[[ Working data, beginning ]]
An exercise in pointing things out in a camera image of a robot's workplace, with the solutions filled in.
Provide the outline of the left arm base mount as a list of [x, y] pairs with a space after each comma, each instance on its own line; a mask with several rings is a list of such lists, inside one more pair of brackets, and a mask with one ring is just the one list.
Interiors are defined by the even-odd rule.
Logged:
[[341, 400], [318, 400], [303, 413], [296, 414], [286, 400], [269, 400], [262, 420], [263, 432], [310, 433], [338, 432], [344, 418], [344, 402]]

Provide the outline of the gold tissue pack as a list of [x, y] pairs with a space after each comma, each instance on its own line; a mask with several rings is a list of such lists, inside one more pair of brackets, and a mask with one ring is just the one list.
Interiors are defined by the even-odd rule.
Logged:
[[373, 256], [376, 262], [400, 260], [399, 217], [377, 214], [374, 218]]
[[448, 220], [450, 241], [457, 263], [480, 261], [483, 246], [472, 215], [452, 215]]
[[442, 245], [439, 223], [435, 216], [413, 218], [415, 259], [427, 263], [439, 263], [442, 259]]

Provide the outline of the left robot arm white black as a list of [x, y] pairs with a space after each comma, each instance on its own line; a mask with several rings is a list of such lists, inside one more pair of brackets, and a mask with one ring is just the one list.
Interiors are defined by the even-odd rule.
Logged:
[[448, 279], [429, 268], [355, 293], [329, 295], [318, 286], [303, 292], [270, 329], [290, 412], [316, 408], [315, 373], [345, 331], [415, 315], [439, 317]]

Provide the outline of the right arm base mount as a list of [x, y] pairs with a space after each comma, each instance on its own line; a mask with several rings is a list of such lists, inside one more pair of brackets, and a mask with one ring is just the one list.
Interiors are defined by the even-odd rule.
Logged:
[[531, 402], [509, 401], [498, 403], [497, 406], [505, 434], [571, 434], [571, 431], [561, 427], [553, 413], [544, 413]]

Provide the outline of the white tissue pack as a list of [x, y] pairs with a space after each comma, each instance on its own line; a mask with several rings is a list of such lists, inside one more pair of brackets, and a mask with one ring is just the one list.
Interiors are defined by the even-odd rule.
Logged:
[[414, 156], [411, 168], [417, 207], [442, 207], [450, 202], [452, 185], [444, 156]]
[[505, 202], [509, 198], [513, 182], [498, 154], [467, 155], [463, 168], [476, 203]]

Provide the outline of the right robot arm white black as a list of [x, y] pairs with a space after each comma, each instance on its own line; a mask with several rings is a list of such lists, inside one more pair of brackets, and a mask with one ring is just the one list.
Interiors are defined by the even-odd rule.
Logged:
[[ Working data, end ]]
[[ Working data, beginning ]]
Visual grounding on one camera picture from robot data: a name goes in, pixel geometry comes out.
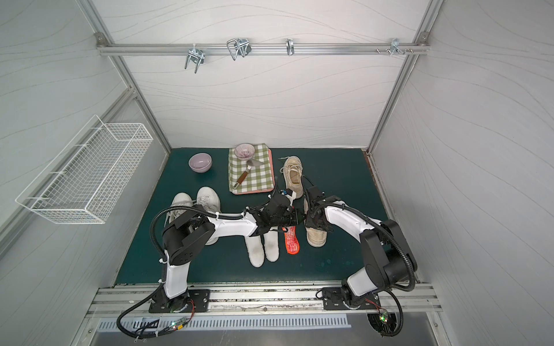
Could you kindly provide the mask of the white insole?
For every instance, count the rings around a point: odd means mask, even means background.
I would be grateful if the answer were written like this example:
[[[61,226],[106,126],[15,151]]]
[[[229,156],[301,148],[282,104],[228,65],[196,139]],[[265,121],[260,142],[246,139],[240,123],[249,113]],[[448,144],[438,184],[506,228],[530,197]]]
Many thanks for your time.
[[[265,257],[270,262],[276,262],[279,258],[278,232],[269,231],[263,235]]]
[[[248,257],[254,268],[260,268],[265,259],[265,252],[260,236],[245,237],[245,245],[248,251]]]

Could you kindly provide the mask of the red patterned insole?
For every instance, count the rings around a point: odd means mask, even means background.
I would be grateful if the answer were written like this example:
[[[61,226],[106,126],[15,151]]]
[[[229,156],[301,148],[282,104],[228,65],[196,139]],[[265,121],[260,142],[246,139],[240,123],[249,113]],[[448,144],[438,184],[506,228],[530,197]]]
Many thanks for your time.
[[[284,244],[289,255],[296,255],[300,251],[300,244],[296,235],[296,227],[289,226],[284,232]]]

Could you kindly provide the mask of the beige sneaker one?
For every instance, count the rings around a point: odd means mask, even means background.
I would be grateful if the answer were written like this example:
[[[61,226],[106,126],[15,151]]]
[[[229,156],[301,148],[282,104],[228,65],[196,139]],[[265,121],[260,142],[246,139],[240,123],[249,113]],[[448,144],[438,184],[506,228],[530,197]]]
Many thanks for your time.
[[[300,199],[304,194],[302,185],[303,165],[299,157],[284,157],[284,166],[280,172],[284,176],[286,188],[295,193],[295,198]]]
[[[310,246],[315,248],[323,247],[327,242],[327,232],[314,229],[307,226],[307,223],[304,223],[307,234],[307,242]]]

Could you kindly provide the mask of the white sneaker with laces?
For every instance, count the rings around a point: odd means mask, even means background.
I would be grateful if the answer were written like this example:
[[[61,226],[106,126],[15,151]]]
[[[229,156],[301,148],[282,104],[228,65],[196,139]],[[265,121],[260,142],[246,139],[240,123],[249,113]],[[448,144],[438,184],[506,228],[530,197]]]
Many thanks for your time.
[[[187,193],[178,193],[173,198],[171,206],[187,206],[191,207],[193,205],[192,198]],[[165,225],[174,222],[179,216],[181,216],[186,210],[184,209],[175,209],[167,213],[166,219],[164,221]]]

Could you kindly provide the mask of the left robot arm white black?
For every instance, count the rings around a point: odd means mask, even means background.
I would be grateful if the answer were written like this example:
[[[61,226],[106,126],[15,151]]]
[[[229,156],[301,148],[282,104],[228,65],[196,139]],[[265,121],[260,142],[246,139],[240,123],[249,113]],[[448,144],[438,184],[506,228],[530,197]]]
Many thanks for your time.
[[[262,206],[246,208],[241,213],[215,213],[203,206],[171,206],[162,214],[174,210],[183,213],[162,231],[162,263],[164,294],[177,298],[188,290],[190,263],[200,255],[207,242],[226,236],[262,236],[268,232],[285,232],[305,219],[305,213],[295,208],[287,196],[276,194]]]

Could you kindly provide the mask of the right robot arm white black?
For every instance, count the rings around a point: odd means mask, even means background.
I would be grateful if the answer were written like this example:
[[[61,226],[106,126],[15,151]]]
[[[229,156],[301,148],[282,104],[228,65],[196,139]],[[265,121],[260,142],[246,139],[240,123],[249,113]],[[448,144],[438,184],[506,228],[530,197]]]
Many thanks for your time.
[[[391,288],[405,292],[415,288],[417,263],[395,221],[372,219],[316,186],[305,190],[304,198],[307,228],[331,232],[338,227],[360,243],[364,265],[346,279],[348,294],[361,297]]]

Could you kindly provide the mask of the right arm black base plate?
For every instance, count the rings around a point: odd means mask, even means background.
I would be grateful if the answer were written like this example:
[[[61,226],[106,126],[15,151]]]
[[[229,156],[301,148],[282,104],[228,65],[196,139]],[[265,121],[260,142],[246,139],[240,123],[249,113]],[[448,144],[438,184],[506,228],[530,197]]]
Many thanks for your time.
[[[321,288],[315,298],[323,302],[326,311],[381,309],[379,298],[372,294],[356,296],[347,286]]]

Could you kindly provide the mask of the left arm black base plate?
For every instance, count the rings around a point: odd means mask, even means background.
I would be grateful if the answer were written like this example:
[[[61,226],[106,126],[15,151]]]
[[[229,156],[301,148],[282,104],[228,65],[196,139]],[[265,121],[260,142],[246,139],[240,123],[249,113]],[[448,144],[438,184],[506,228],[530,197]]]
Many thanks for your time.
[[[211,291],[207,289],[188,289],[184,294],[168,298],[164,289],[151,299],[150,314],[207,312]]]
[[ Working data, end ]]
[[ Working data, beginning ]]
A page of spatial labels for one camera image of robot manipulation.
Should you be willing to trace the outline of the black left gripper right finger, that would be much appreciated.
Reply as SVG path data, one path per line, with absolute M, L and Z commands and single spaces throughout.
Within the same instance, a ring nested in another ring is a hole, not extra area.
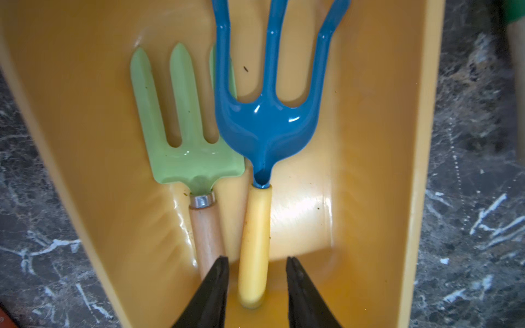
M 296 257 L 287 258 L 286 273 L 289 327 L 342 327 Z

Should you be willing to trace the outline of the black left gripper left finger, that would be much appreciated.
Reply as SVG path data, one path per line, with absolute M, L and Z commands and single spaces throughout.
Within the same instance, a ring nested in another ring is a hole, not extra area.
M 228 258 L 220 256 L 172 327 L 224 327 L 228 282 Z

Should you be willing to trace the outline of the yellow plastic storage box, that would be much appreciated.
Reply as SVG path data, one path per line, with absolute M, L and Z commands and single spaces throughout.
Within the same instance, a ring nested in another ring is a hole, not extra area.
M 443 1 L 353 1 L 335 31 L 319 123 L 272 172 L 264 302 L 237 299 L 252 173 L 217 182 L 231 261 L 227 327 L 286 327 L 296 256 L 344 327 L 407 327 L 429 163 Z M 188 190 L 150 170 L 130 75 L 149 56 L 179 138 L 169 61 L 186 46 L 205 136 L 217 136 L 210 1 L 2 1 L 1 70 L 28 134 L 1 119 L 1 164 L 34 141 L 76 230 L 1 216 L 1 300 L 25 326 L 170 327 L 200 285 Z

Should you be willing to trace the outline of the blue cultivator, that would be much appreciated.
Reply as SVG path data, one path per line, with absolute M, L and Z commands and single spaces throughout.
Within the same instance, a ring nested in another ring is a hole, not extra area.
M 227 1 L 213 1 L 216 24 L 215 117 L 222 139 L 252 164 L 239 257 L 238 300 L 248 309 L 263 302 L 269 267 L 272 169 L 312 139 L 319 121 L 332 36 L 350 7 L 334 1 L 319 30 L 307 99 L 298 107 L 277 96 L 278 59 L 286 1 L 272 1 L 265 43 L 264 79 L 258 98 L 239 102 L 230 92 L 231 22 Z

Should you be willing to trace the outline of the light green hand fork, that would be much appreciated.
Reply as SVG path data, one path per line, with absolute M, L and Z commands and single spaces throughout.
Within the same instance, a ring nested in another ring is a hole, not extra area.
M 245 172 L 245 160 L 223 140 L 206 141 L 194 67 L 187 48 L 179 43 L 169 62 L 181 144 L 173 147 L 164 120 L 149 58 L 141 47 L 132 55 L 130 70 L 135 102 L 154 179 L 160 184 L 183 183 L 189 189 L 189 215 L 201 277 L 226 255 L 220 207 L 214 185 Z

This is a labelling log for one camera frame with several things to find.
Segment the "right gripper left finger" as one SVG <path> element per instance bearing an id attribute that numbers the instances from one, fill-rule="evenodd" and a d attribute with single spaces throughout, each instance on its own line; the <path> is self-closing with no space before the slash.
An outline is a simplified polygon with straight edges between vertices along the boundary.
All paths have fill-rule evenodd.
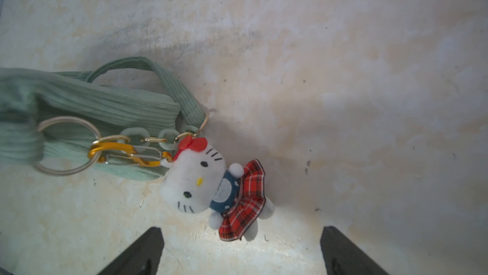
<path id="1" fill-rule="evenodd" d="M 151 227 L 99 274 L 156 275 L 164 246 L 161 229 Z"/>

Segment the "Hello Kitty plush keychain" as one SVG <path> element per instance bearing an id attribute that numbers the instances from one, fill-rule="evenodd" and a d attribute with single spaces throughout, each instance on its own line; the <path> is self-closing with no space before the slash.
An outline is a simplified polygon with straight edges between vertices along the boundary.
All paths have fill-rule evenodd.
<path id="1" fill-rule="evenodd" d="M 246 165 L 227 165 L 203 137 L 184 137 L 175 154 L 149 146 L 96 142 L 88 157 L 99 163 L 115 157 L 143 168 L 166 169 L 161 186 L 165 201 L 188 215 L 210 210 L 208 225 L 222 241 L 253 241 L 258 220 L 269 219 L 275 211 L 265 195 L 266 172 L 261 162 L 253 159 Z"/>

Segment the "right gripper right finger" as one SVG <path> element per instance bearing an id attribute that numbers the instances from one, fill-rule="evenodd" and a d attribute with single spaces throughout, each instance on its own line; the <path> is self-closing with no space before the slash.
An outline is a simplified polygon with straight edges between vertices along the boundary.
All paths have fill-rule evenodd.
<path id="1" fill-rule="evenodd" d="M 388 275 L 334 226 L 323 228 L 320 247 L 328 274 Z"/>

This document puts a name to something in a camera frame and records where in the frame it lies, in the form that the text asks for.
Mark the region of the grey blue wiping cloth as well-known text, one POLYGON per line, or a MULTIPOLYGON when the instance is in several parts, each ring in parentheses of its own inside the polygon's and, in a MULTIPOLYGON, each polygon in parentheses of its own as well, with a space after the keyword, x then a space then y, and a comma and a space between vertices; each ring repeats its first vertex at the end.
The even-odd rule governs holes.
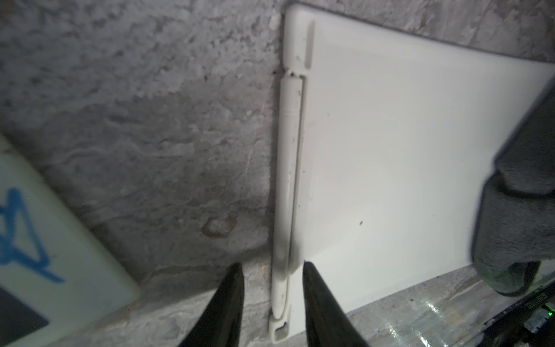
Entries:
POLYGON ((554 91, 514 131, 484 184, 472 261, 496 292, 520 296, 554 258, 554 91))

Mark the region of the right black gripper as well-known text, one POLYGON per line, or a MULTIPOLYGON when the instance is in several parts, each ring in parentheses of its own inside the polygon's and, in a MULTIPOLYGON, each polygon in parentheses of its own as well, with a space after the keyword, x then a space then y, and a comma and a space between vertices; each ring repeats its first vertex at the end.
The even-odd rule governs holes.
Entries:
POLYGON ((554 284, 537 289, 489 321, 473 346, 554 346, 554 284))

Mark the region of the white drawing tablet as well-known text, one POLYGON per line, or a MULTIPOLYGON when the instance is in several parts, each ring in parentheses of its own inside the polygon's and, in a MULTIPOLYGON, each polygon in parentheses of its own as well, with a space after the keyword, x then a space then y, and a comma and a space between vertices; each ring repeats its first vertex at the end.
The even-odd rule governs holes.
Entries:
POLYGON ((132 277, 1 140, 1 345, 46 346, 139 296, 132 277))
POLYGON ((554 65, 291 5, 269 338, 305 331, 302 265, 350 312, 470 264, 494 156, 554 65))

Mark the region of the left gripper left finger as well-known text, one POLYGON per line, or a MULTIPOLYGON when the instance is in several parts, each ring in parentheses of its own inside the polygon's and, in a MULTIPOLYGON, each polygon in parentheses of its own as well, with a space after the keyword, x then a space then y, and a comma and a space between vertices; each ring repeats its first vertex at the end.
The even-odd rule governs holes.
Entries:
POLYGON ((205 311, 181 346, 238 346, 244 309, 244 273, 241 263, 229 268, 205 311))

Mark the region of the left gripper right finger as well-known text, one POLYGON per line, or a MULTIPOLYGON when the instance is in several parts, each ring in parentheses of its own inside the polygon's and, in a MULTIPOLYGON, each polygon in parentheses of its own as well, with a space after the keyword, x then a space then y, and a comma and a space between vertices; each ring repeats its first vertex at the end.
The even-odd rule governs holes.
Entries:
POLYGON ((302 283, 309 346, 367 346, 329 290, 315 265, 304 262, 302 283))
[[ Working data, end ]]
> Required work
Within the listing above, the range opens at the line with "An exercise in" and closes at the line with "Provide the outline of the left arm". Reproduce exactly the lines of that range, including both ends.

> Written reply
An exercise in pointing things out in a camera image of a robot's workplace, with the solutions filled in.
Provide the outline of the left arm base mount as a list of [x, y] pairs with a space after each comma, each instance on its own line; a mask with several rings is a list of such lists, inside one more pair of brackets, and a mask with one ring is just the one list.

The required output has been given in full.